The Grand Budapest Hotel ****

21 mars 2014

Le concierge (Ralph Fiennes) d’un prestigieux hôtel est accusé d’avoir assassiné une riche héritière. Le garçon d’étage (Tony Revolori) tente de le sortir de ce pétrin.

Réalisateur : Wes Anderson | Dans les salles du Québec le 21 mars 2014 (20th Century Fox)
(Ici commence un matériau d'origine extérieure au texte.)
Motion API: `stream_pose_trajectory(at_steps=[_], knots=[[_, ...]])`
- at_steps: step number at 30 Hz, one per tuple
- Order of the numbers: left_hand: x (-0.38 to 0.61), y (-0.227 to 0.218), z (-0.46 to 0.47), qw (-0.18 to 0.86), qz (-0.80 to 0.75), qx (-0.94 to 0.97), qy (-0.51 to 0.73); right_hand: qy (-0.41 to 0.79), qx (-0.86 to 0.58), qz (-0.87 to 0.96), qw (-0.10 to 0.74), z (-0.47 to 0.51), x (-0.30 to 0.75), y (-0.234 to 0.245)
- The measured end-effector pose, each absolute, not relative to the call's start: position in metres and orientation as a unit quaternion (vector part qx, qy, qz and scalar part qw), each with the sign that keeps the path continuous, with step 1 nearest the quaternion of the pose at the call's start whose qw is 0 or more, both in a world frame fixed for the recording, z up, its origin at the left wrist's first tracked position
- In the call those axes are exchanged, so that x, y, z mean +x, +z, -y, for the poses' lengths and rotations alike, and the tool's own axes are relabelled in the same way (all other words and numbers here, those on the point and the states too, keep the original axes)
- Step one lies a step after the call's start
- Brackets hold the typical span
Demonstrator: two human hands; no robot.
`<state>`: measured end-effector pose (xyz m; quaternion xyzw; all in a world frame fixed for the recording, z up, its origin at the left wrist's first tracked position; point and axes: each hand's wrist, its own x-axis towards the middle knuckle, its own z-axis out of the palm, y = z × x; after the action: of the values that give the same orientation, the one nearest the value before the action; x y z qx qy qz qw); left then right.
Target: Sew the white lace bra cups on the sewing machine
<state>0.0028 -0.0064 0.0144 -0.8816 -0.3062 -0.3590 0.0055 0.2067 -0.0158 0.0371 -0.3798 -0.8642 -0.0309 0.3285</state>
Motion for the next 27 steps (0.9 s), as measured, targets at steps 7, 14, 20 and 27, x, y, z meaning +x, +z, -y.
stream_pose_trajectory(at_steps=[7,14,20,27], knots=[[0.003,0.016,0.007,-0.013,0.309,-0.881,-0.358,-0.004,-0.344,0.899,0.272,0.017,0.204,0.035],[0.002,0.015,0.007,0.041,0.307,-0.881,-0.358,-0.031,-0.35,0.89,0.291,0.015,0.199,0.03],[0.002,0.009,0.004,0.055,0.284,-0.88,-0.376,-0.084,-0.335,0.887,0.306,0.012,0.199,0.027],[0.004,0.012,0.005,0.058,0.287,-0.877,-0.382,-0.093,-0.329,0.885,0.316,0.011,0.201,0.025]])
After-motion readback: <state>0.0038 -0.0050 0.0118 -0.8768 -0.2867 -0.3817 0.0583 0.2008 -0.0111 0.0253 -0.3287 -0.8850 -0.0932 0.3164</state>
Film après film, on retrouve l’univers de Wes Anderson avec affection et même délectation. Après des débuts endiablés (Rushmore et The Royal Tenenbaums demeurent peut-être ce qu’il a fait de mieux en carrière), il y a eu un long passage à vide (The Life Aquatic With Steve Zissous, The Darjeeling Limited) qui laissait craindre le pire. Heureusement, le cinéaste américain est revenu en force en 2009 avec sa délicieuse animation Fantastic Mr. Fox. Depuis, tout ce qu’il touche se transforme en or.
The Grand Budapest Hotel ressemble à un proche cousin de son précédent et déridant Moonrise Kingdom, une œuvre délirante et décoiffante où tout est prétexte pour raconter une histoire différemment et pour se replonger – parfois avec mélancolie – dans le passé. Sur un simple plan technique, le long métrage est une merveille à regarder, utilisant de nombreux ratios différents, en mettant plein la vue et les oreilles avec ses teintes incroyablement colorées et sa trame sonore extrêmement accrocheuse.
Les adeptes du septième art seront au septième ciel devant tous les hommages (aux frères Marx, à Ernst Lubitsch, à W.C. Fields, au Grand Hotel d’Edmund Goulding, etc.), les clins d’œil et l'utilisation de techniques révolues en guise d’effets spéciaux volontairement ringards. Du côté des acteurs, Anderson greffe de nouveaux éléments à sa propre famille de cinéma. Le plus savoureux est sans aucun doute Ralph Fiennes qui rappelle qu’il a énormément de talent pour la comédie pince-sans-rire. Son duo avec le jeune Tony Revolori est d’ailleurs en tout point impeccable.
Doté d’un rythme assuré et de situations complètement imprévisibles qui rendent l’exercice particulièrement jouissif, The Grand Budapest Hotel demeure un plaisir de tous les instants. La structure dramatique aurait cependant pu être plus complexe et plus profonde, ce qui confirme que le metteur en scène est un expert pour faire des esquisses de grands films sans pour autant aller jusqu'au chef-d’œuvre. Il s’en approche cependant peu à peu et son dernier délire, stylisé à souhait, lui permet de forger encore davantage son style unique et immédiatement reconnaissable.